As PC sales have foundered, Microsoft has failed to make up for the slump by gaining a foothold in phones and tablets - Windows was installed on 11 per cent of all devices shipped in 2014, according to a Sanford C. Bernstein & Co. analysis. That's because PCs accounted for only about 10 per cent of computing devices last year.
Mr Nadella last week sought to give Microsoft's Windows operating system a shot in the arm. The company held a full-day event to preview the next version of the software, Windows 10, which features a new browser to replace Internet Explorer and free upgrades for many current Windows users. With an eye on the future, the company also demonstrated a holographic headset and said Windows 10 will include programming interfaces and tie-in applications using holograms for business and personal use, such as in architecture, surgery and gaming.
"The business is going through a transition, and Windows 10 is part of that," said Mark Moerdler, an analyst at Sanford C. Bernstein, who rates the shares the equivalent of buy.

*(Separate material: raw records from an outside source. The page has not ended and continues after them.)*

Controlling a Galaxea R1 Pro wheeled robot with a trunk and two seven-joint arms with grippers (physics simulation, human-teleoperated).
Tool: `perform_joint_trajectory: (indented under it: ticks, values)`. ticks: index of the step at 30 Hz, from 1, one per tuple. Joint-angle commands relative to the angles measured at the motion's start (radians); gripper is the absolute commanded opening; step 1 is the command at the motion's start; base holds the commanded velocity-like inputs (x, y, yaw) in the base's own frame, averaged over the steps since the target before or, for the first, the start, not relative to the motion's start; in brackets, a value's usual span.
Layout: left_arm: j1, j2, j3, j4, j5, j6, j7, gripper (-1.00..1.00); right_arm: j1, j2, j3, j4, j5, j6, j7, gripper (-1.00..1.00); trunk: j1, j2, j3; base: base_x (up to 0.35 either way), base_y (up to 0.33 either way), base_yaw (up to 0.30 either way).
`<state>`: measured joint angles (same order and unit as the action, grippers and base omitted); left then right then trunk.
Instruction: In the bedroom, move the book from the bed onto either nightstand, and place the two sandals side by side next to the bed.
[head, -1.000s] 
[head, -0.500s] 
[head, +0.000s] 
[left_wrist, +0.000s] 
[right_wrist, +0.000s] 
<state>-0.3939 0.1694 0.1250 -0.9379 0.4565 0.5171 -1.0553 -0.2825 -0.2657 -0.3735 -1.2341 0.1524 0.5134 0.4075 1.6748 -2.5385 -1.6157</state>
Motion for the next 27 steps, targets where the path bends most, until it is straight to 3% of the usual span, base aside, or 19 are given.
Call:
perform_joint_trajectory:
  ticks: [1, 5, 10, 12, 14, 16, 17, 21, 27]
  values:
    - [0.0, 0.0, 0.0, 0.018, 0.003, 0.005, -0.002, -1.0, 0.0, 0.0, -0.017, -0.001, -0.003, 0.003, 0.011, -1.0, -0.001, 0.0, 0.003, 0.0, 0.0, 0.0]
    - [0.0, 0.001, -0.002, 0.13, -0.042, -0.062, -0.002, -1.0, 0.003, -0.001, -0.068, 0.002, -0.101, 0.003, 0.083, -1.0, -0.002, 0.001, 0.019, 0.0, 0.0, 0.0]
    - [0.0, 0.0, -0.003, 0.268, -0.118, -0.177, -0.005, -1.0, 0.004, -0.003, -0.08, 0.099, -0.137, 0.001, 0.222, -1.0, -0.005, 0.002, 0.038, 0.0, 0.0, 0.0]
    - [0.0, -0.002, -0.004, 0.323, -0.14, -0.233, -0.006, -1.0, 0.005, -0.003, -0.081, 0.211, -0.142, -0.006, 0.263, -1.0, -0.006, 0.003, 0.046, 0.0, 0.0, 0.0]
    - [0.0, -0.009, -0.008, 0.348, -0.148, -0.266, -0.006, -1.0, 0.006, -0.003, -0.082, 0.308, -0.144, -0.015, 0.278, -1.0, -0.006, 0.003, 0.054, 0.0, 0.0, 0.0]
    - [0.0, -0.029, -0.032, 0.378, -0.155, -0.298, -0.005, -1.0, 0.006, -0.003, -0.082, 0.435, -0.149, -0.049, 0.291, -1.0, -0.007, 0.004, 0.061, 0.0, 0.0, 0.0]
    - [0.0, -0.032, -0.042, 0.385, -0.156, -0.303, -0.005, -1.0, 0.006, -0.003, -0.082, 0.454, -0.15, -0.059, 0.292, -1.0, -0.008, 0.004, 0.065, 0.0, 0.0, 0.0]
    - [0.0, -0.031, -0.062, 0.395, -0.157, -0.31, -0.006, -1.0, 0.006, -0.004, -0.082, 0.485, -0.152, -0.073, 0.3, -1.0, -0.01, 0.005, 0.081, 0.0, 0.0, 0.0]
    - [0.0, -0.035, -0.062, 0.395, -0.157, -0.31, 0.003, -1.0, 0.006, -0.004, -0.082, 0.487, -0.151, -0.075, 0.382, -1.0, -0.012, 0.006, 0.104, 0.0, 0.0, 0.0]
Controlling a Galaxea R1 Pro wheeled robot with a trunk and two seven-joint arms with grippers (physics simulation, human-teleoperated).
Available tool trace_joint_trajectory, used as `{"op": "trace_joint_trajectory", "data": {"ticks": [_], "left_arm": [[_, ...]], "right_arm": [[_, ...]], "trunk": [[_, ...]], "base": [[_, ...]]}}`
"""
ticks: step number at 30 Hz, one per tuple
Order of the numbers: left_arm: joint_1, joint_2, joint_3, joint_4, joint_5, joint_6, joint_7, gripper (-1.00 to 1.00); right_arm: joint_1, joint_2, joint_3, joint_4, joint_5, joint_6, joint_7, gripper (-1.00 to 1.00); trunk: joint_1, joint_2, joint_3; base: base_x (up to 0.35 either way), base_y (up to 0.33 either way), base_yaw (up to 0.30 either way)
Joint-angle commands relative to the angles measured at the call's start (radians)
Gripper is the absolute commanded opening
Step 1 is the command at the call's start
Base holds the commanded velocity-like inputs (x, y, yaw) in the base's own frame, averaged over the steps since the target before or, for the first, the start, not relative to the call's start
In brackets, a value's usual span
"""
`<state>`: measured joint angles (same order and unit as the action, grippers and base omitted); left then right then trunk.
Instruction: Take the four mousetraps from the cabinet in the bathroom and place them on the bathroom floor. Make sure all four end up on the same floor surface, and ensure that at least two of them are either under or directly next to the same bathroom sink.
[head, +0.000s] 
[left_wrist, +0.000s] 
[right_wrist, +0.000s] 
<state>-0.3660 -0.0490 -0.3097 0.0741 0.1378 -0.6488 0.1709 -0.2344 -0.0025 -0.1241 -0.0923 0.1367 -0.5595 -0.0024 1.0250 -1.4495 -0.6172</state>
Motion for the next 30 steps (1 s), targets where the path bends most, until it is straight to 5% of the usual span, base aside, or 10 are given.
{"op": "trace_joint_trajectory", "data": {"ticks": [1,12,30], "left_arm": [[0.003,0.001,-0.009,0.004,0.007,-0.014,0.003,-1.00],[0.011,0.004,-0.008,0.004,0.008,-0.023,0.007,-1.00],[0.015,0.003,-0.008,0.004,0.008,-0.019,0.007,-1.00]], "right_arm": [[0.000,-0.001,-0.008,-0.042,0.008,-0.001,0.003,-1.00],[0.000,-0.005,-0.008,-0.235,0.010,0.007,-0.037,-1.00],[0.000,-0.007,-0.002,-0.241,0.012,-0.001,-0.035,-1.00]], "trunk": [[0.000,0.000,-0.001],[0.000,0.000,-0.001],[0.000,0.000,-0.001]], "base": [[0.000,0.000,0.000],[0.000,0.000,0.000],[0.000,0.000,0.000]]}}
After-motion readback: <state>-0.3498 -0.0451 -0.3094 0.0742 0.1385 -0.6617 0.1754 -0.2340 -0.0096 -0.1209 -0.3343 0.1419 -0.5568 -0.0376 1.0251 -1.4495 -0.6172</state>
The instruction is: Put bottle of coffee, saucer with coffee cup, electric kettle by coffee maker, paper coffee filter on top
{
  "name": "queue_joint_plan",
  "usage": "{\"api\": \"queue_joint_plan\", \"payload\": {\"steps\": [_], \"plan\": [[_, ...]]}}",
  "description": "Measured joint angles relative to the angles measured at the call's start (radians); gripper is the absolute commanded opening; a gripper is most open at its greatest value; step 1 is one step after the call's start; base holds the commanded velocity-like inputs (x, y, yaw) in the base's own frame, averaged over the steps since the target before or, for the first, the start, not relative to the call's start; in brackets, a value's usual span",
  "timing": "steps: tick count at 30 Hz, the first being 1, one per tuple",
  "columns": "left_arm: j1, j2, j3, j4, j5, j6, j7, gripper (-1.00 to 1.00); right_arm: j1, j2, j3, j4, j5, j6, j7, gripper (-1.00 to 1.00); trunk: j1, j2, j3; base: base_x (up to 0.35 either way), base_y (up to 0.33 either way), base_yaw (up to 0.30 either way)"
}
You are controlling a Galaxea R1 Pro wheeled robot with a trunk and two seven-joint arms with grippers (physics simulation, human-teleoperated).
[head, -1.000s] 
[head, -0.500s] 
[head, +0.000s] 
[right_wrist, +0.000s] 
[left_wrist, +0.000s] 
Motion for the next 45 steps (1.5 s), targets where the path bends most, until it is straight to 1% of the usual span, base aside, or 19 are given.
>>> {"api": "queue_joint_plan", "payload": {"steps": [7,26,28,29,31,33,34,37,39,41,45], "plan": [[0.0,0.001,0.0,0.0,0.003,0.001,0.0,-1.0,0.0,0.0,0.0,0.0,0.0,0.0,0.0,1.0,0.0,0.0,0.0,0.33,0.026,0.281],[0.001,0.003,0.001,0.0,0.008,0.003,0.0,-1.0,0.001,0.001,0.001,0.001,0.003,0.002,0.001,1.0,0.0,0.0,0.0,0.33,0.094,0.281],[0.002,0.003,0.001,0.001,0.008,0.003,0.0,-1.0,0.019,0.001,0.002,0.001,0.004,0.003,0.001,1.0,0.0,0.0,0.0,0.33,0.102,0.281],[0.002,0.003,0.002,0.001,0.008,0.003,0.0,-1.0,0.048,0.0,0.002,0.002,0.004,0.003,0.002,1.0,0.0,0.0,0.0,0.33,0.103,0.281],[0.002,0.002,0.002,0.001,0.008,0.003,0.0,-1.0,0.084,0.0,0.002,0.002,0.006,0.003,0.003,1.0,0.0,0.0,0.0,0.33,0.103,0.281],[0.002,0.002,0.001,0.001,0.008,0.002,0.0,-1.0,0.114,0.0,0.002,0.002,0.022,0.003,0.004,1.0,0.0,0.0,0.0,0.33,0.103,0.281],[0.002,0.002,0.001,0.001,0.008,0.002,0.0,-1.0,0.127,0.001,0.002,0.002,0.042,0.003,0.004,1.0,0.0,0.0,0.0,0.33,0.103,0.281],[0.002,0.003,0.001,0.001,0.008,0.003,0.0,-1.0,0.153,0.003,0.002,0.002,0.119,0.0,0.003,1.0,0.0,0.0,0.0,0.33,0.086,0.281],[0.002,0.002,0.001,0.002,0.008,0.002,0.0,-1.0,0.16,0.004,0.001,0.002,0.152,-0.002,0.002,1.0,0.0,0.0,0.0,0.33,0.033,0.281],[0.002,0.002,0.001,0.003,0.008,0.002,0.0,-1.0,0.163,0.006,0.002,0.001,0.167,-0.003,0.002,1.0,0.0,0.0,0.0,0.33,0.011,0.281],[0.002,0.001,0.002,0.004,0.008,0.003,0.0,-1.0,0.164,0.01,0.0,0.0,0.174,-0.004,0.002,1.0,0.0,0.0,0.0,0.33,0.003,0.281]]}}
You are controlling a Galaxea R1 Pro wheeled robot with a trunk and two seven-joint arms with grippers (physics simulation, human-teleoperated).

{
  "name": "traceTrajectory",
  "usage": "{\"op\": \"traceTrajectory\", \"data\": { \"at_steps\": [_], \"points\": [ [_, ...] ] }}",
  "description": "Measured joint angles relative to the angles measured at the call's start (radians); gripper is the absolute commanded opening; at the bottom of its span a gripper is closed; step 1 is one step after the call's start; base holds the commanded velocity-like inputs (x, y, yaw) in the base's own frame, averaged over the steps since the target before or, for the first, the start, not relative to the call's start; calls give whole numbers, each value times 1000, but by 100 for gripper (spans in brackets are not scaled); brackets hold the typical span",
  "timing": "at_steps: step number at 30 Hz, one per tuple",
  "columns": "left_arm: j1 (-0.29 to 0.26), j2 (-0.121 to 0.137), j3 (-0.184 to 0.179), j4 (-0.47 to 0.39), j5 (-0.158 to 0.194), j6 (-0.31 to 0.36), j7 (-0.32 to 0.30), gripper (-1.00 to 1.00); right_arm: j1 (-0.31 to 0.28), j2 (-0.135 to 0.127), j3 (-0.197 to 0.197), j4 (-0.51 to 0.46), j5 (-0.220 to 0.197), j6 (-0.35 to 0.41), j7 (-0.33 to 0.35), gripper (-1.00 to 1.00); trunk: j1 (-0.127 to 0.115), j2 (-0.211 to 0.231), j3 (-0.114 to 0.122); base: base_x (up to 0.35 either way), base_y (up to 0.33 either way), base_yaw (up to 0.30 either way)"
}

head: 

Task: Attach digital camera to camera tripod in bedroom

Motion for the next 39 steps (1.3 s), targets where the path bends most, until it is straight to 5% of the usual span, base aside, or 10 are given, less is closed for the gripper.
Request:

"They are going to have to find ways to monetize." While Windows was the star last week, Mr Nadella has been guiding the company toward Web-based and mobile products. Microsoft's corporate cloud revenue has been more than doubling the past few quarters, as its Azure line of products and services lures more customers from Amazon.com Inc.'s Web Services unit, and as the Office 365 Web-based productivity software adds new apps for Apple Inc.'s iPads and iPhones and devices based on Google Inc.'s Android software.